Side note, one hit in the drive thru of some bud, im gone.....
origional post was about.... fuck I forgot!


----------



## rocknratm (Oct 20, 2011)

smartsoverambition said:


> lol yall are messed up i neva sold shit when i wuz in high school
> 
> but if kids are dumb enough 2 buy bud rot, well let them buy bud rot


does this quote constitute a reference to selling drugs. that was my point. damn. i got one of my posts deleted. thats why.


----------



## iamgman (Oct 20, 2011)

cody2689 said:


> wow I just cant seem to stoop that low to screw people over like that lol


Its OK as long as they are still in high school. After that, life gets serious.


----------



## SdY183 (Oct 20, 2011)

ohmy said:


> mold is penicillin no


 penicillin is one type of mold.
there are many others, and some of them can make you quite sick.


----------



## Jogro (Oct 21, 2011)

GrowSpecialist said:


> Theres no danger in smoking moldy weed. The fire burns away the mold. Mold doesn't travel through smoke. Moldy bud will taste really bad though... and won't be very
> potent (if at all).


This is simply not true, and please don't take my word for it. 

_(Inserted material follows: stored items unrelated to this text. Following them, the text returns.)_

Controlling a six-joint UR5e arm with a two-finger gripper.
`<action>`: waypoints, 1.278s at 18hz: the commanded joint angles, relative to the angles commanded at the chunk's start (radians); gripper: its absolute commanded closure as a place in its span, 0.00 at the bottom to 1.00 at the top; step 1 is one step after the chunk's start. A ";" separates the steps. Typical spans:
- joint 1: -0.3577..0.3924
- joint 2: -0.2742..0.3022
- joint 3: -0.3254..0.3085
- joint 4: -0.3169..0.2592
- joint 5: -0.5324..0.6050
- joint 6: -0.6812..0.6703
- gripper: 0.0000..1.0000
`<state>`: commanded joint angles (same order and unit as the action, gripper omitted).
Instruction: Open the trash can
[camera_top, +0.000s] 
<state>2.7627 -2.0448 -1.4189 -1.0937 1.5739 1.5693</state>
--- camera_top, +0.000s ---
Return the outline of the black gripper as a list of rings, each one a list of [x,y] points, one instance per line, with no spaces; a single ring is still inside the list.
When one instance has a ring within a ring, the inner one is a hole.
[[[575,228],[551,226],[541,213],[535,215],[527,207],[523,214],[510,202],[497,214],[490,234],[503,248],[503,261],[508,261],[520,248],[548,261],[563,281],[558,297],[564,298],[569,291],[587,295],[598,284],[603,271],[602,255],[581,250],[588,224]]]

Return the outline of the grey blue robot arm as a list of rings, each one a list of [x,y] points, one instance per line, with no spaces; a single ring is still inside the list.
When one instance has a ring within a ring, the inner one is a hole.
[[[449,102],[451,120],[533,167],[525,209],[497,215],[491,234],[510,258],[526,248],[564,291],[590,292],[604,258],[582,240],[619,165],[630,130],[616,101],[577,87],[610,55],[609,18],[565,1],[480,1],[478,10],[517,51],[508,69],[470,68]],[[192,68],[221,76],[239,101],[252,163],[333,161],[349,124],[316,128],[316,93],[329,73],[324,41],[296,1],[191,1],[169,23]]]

Here's a published medical case report of DEATH in an adult male from smoking Aspergillus contaminated marijuana:



> http://www.ncbi.nlm.nih.gov/pubmed/3293934
> 
> Chest. 1988 Aug;94(2):432-3.
> *Fatal aspergillosis associated with smoking contaminated marijuana, in a marrow transplant recipient.*
> ...


There are also other case reports of death from smoking fungally contaminated marijuana in the medical literature, if you'd care to take a look. Aspergillus is generally the culprit, since this particular fungus can cause lung infection in susceptible hosts, and once infected, its extremely difficult to treat, even if diagnosed correctly (which often times it is not). 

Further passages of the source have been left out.